Repeat the data exactly. Pictures stay out.
+ + + + + + +
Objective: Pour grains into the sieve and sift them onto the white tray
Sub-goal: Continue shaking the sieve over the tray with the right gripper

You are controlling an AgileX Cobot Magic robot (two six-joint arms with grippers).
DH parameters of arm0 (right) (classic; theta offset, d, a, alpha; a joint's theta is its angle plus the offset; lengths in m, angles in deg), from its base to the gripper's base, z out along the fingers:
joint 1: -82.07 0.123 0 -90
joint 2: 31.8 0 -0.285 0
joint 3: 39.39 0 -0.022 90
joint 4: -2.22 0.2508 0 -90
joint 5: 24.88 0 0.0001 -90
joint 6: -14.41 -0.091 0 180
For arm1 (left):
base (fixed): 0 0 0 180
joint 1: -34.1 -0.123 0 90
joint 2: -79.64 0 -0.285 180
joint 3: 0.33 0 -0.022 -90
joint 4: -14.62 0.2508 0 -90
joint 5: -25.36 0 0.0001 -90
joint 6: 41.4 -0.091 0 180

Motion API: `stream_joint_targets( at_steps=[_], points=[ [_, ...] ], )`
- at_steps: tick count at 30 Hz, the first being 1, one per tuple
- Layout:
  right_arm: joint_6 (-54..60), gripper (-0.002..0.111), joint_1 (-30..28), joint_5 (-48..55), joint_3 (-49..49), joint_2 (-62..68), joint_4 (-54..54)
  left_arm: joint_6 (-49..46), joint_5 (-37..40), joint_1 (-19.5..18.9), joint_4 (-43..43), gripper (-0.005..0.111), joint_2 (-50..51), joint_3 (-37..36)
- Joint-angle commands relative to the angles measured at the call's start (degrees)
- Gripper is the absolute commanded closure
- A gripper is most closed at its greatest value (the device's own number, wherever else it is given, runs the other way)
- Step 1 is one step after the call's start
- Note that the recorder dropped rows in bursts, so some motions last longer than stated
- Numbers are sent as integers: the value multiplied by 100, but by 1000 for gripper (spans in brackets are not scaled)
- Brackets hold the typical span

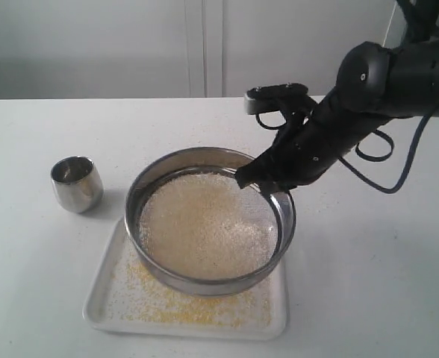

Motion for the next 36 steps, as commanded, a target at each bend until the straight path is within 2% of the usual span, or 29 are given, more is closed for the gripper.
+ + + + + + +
--- EXERCISE SOLUTION ---
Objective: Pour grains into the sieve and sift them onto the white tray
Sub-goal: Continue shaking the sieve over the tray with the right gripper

You are controlling an AgileX Cobot Magic robot (two six-joint arms with grippers).
DH parameters of arm0 (right) (classic; theta offset, d, a, alpha; a joint's theta is its angle plus the offset; lengths in m, angles in deg), from its base to the gripper's base, z out along the fingers:
joint 1: -82.07 0.123 0 -90
joint 2: 31.8 0 -0.285 0
joint 3: 39.39 0 -0.022 90
joint 4: -2.22 0.2508 0 -90
joint 5: 24.88 0 0.0001 -90
joint 6: -14.41 -0.091 0 180
For arm1 (left):
base (fixed): 0 0 0 180
joint 1: -34.1 -0.123 0 90
joint 2: -79.64 0 -0.285 180
joint 3: 0.33 0 -0.022 -90
joint 4: -14.62 0.2508 0 -90
joint 5: -25.36 0 0.0001 -90
joint 6: 41.4 -0.091 0 180

Motion API: `stream_joint_targets( at_steps=[_], points=[ [_, ...] ], )`
- at_steps: tick count at 30 Hz, the first being 1, one per tuple
- Layout:
  right_arm: joint_6 (-54..60), gripper (-0.002..0.111), joint_1 (-30..28), joint_5 (-48..55), joint_3 (-49..49), joint_2 (-62..68), joint_4 (-54..54)
  left_arm: joint_6 (-49..46), joint_5 (-37..40), joint_1 (-19.5..18.9), joint_4 (-43..43), gripper (-0.005..0.111), joint_2 (-50..51), joint_3 (-37..36)
- Joint-angle commands relative to the angles measured at the call's start (degrees)
- Gripper is the absolute commanded closure
- A gripper is most closed at its greatest value (the device's own number, wherever else it is given, runs the other way)
- Step 1 is one step after the call's start
- Note that the recorder dropped rows in bursts, so some motions last longer than stated
- Numbers are sent as integers: the value multiplied by 100, but by 1000 for gripper (spans in brackets are not scaled)
- Brackets hold the typical span


Motion for the next 36 steps, as commanded, a target at each bend until the straight path is within 2% of the usual span, or 29 are given, more is closed for the gripper.

A complete answer has now been given.